FDA's draft guidance recommends using test coupons, defined by the agency as "a representative test sample of the device or component," for process validation. Cola said that in that same vein, the PrintRite3D system provides "witness coupons." These "become a record of the build and provide a link back to the quality and repeatability of the process," he explained.

"Our unique selling point comes from the fact that we've gone to the trouble of taking the information we gather and [made] it actionable for the end-user, the manufacturing engineer on the floor," said Cola.

So far, feedback on the system from the medical device industry has been positive, said Ronald Fisher, vice president of business development at Sigma and head of the PrintRite3D operating division. He added that customers have mentioned that the software for monitoring geometric properties has been particularly helpful for a specific application: meeting ASTM standards for the size, shape, and depth of the pores of a surface coating. Porous, rough surface coatings are sometimes applied to implants to encourage bone growth. Some customers are "us[ing PrintRite3D] as a method of ensuring the quality of the pore structure that they're printing and producing in their final part," Fisher said.

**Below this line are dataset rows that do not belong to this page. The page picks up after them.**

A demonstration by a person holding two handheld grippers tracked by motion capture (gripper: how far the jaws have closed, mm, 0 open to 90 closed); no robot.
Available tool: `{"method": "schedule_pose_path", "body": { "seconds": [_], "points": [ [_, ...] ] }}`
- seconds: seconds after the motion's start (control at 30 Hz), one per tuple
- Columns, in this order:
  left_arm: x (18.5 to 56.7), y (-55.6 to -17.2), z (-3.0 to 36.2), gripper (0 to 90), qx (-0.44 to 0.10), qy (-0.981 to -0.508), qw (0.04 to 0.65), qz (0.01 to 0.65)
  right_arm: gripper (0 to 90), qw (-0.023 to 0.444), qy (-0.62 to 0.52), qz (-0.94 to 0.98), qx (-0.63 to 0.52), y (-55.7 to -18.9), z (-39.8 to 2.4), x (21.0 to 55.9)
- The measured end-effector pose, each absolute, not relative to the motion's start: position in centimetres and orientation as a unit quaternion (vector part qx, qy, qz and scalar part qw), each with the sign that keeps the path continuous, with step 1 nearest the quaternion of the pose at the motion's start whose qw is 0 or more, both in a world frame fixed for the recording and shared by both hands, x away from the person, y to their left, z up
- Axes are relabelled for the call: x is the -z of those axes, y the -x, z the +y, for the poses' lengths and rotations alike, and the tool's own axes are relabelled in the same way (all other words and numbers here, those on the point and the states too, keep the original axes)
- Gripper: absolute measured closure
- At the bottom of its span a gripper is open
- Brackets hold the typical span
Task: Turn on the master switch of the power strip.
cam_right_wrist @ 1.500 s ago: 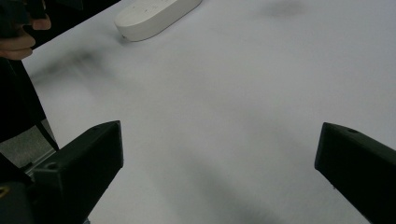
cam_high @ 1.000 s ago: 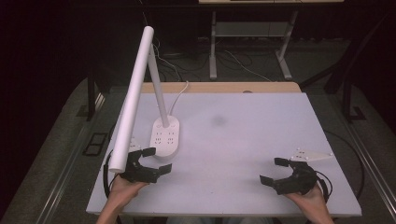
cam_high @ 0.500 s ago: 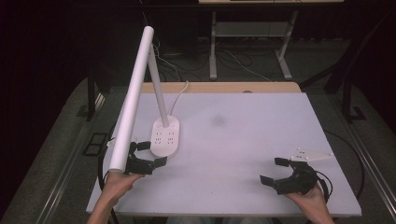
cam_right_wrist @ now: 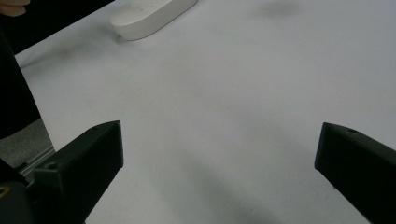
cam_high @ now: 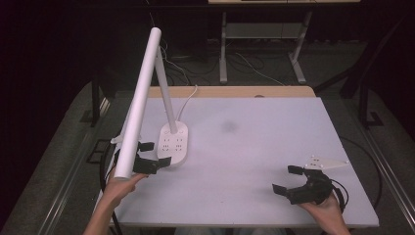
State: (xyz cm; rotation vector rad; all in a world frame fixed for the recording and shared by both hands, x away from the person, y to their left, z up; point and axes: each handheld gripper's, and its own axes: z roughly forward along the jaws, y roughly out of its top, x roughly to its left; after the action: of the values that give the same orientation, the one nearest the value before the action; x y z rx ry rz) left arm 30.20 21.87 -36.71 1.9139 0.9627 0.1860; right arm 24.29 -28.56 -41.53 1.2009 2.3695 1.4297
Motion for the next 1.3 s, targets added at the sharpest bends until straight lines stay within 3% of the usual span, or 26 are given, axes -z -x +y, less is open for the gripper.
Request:
{"method": "schedule_pose_path", "body": {
  "seconds": [1.03, 1.3],
  "points": [
    [34.4, -34.3, 23.2, 6.7, -0.089, -0.795, 0.445, 0.401, 0.6, 0.061, -0.394, 0.784, -0.475, -24.3, -28.6, 41.6],
    [34.2, -35.5, 23.6, 12.3, -0.086, -0.793, 0.443, 0.410, 0.6, 0.061, -0.394, 0.784, -0.475, -24.3, -28.7, 41.6]
  ]
}}
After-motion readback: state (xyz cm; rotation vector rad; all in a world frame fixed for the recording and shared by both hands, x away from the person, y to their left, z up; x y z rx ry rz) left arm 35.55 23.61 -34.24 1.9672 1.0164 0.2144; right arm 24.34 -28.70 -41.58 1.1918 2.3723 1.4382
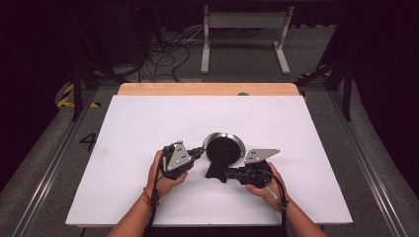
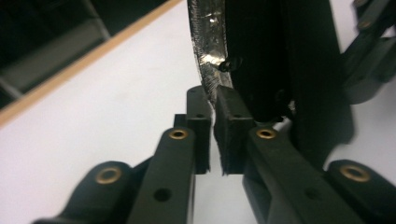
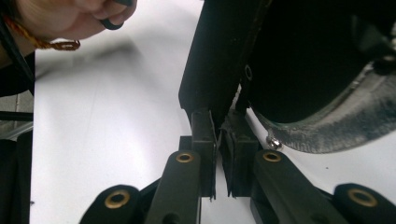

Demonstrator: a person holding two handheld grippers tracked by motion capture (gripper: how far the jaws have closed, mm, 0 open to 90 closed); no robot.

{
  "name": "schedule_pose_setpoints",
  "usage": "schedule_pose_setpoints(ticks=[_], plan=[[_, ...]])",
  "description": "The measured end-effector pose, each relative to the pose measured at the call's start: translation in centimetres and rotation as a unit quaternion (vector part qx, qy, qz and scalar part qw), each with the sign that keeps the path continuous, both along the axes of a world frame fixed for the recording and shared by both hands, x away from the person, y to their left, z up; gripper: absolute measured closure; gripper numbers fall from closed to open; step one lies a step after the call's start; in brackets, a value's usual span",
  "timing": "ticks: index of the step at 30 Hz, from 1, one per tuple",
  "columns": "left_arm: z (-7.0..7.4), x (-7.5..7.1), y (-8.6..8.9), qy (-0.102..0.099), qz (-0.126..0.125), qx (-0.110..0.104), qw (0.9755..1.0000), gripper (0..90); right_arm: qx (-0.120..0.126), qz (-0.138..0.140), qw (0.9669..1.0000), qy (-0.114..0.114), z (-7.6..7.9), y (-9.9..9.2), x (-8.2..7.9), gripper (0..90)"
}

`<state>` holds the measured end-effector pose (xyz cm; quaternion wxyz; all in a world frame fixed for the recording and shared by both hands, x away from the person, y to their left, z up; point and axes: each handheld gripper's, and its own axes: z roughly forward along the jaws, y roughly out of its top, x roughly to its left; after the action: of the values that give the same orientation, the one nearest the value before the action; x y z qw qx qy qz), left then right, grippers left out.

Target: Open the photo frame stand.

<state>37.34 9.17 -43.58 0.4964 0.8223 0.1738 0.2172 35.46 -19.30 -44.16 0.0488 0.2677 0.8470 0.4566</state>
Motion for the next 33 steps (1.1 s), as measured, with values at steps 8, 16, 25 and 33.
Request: schedule_pose_setpoints(ticks=[8,16,25,33], plan=[[-0.6,0.7,-0.3,0.033,-0.018,0.016,0.9992,54.1,-0.005,0.012,0.9999,-0.001,-0.1,0.5,-0.2,86.3],[-1.2,1.8,-0.9,0.058,-0.015,0.023,0.9980,29.8,-0.006,0.013,0.9999,0.002,-0.1,0.5,-0.3,86.2],[-1.4,2.1,-1.7,0.063,-0.051,0.035,0.9961,34.5,-0.007,0.025,0.9996,0.011,0.0,0.3,-0.6,85.9],[-0.8,1.6,-2.2,0.054,-0.067,0.031,0.9958,41.6,-0.019,0.042,0.9986,0.024,0.4,0.2,-1.1,85.8]])
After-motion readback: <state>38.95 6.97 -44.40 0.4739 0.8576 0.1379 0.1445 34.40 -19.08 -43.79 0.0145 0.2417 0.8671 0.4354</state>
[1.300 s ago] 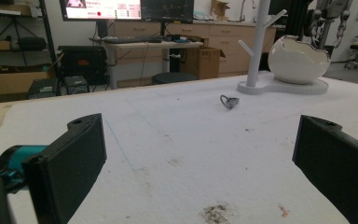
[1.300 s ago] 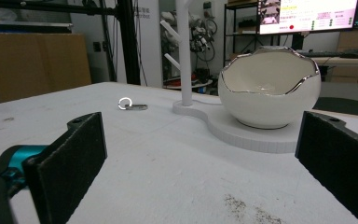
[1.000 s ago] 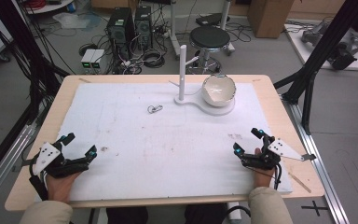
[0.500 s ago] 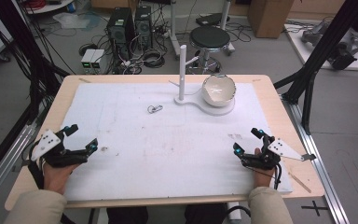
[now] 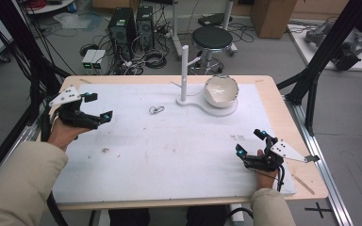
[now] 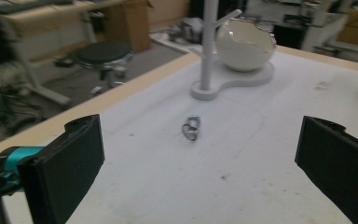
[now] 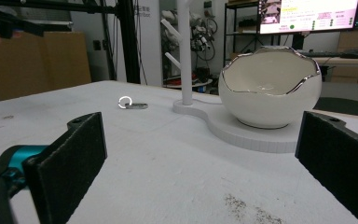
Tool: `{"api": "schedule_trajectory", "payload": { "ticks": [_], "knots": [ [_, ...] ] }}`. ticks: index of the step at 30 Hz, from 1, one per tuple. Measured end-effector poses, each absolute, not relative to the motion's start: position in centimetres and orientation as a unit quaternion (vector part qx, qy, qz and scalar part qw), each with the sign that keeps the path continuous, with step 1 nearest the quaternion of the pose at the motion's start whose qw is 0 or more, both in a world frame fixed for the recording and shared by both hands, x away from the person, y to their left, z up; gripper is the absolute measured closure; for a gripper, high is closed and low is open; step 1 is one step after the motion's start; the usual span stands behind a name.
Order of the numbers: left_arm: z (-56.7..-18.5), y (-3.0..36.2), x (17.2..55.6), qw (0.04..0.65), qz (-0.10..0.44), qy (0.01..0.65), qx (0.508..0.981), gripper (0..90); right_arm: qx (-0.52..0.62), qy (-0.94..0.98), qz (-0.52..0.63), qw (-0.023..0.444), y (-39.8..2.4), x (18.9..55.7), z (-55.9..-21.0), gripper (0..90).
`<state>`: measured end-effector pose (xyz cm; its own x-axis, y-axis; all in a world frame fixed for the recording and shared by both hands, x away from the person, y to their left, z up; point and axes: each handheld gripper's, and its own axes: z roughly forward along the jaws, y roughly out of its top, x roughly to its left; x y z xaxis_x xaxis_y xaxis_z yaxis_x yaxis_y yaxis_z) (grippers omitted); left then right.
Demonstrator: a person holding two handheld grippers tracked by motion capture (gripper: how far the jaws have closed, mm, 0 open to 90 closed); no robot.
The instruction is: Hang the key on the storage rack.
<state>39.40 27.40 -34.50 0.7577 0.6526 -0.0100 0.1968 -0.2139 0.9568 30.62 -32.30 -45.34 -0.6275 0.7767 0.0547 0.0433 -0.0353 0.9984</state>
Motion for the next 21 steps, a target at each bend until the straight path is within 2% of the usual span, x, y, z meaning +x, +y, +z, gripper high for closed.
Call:
{"api": "schedule_trajectory", "payload": {
  "ticks": [11, 13, 21],
  "knots": [
    [-32.0, 22.9, 46.0, 0.497, 0.172, 0.269, 0.807, 1.7, 0.323, 0.632, 0.644, 0.286, -32.4, 30.7, -45.4, 0.9],
    [-31.5, 21.6, 47.7, 0.479, 0.149, 0.262, 0.825, 1.7, 0.324, 0.633, 0.643, 0.286, -32.3, 30.6, -45.3, 0.9],
    [-31.9, 18.8, 50.6, 0.428, 0.130, 0.251, 0.859, 1.7, 0.322, 0.634, 0.643, 0.285, -32.3, 30.6, -45.3, 0.9]
  ]
}}
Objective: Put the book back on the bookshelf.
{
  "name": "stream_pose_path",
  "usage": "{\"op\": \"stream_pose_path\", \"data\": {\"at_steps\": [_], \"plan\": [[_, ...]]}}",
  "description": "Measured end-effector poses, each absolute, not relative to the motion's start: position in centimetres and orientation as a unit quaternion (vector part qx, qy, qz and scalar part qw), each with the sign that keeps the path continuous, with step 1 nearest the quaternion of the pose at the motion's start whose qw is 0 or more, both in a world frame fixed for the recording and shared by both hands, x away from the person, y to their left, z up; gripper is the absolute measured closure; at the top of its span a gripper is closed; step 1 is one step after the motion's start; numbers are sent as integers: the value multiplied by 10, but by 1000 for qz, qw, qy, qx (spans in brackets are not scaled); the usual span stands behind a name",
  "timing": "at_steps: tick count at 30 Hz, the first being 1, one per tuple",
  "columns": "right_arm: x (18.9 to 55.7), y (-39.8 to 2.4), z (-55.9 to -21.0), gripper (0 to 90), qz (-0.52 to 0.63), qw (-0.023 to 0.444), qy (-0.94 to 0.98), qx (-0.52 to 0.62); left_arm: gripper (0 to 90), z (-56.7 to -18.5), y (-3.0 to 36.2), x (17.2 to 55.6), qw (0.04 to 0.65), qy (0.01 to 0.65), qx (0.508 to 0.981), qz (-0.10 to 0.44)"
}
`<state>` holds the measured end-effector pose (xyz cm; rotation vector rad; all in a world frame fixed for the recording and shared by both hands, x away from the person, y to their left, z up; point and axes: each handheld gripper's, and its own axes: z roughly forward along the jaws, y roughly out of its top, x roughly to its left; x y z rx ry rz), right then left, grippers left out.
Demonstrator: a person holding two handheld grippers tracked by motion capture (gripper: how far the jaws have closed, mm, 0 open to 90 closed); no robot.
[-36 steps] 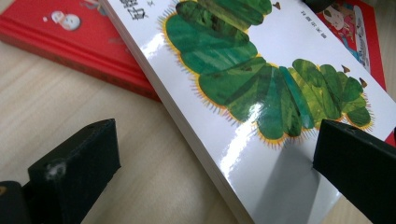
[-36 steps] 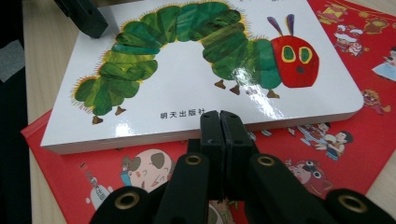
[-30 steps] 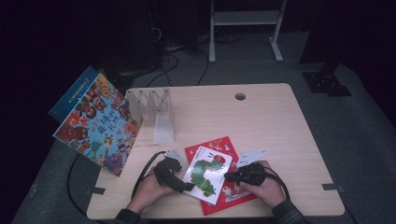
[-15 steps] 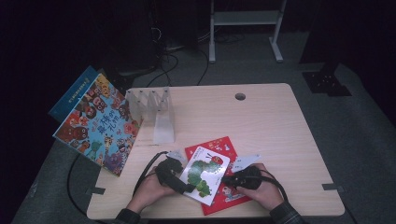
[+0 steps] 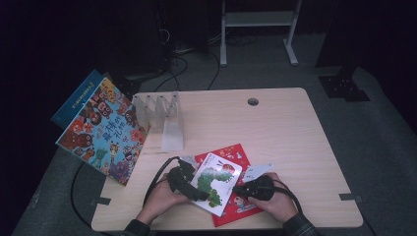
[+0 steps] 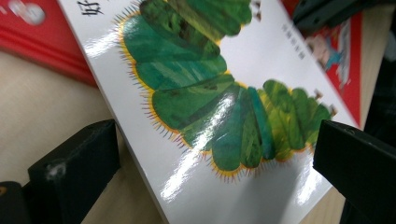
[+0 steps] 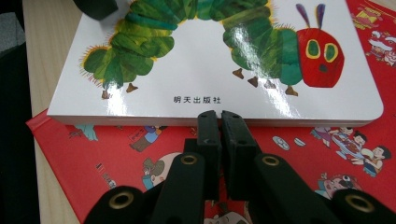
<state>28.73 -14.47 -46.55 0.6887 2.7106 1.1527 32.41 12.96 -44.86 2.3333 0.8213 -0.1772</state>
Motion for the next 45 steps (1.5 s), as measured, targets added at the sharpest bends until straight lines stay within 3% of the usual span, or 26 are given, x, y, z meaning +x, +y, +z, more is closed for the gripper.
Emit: {"op": "stream_pose_path", "data": {"at_steps": [12, 45], "plan": [[288, -146, -465, 855, 377, 57, 895, 233, 10, -422, 131, 322, 382, 294, 874, -62], [289, -148, -463, 848, 369, 49, 895, 247, 46, -389, 119, 307, 450, 253, 855, -58]]}}
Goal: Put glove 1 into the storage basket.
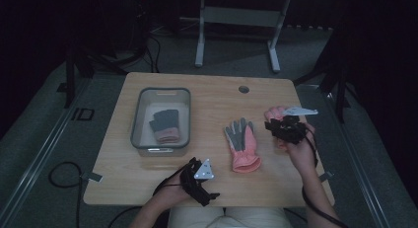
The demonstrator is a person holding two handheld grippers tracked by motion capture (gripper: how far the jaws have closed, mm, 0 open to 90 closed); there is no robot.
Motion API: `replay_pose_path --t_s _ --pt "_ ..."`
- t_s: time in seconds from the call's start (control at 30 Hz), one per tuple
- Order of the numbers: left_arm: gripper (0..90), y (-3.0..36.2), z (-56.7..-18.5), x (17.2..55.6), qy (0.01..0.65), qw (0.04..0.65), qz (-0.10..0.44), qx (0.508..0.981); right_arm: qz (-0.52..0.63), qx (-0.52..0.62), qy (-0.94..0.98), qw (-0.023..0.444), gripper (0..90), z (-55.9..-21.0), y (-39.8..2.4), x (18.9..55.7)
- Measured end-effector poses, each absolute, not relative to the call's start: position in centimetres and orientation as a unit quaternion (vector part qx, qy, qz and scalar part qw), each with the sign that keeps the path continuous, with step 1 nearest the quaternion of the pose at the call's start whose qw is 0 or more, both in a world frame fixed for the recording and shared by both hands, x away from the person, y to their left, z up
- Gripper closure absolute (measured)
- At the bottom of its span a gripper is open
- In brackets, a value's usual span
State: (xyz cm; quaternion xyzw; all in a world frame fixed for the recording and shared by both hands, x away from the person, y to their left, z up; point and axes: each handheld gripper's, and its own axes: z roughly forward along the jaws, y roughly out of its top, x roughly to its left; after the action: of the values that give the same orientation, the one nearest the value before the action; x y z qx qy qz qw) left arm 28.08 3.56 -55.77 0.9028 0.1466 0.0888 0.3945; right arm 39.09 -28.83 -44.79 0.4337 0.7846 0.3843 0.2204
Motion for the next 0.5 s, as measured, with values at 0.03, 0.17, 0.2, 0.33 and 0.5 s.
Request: replay_pose_path --t_s 0.03,0.17,0.2,0.33,0.5 --pt "0.6 3.5 -55.8 28.1 0.146 0.394 0.089 0.903 0.382 0.439 0.783 0.222 66.1 -44.7 -29.7 39.3" --pt "0.6 3.5 -55.8 28.1 0.146 0.393 0.089 0.904 0.372 0.463 0.770 0.233 66.1 -44.8 -32.8 40.1" --pt "0.6 3.6 -55.8 28.1 0.146 0.394 0.089 0.903 0.368 0.469 0.768 0.233 66.1 -45.0 -33.5 40.3" --pt "0.6 3.8 -55.8 28.3 0.149 0.404 0.082 0.899 0.351 0.492 0.762 0.232 64.7 -46.2 -35.6 41.7" --pt "0.6 3.7 -55.9 28.2 0.149 0.399 0.086 0.901 0.325 0.516 0.760 0.223 61.9 -48.1 -36.5 44.2"
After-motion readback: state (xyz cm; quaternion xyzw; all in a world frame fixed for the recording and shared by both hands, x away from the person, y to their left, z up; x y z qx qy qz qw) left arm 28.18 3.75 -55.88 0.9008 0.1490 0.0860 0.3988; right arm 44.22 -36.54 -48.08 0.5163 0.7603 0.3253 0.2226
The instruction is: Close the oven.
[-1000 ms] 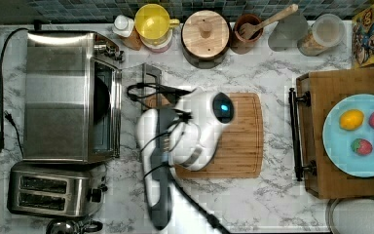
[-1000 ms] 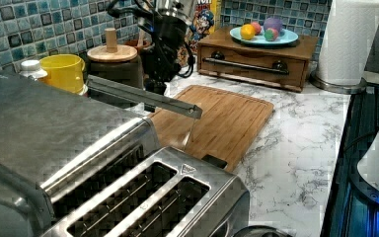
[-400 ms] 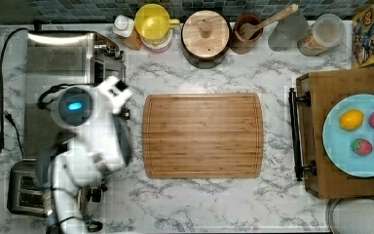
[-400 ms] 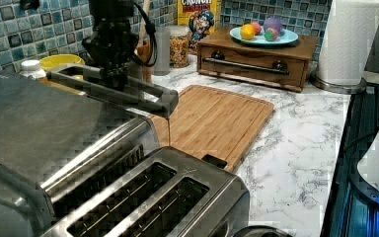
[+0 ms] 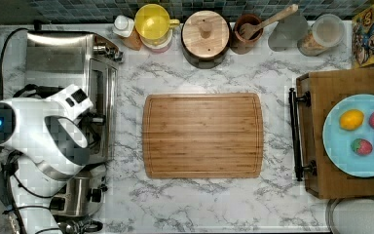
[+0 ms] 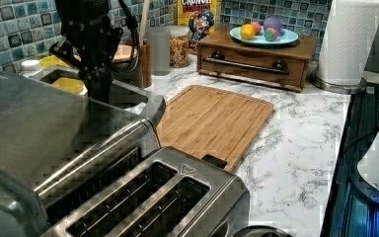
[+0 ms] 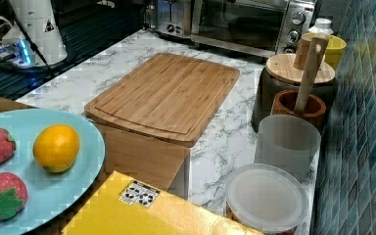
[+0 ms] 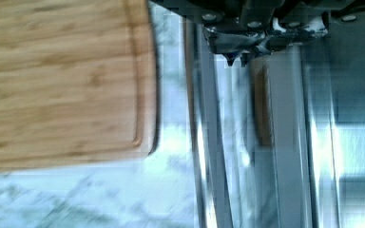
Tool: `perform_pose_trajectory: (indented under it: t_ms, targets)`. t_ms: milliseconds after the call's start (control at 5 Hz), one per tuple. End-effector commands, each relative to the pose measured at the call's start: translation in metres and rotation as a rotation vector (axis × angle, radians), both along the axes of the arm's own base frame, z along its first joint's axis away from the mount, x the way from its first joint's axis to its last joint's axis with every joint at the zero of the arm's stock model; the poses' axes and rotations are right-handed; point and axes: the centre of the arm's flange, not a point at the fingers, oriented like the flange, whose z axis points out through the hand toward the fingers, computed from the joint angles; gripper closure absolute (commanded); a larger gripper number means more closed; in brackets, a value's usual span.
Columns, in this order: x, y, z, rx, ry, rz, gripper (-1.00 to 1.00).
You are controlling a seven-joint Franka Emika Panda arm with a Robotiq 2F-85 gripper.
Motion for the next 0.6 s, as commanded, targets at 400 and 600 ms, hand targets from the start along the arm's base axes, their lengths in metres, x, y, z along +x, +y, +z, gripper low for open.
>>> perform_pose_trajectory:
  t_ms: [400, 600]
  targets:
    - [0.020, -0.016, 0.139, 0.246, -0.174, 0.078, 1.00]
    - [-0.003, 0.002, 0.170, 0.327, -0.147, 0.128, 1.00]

While FDA's draft guidance addresses additive manufacturing for medical devices, Cola noted that the mass production implied by additive manufacturing is a large leap from the small volumes 3-D printing is known for. Sigma Labs' software is intended "to bridge that technology chasm and enable . . . [the] end-user to move from 3-D printing and batch production and smoothly transition over to additive manufacturing."

The agency's draft document is also helping to close that gap, Cola said. "Things like the FDA guidelines bascially pave that bridge that we've established with our software."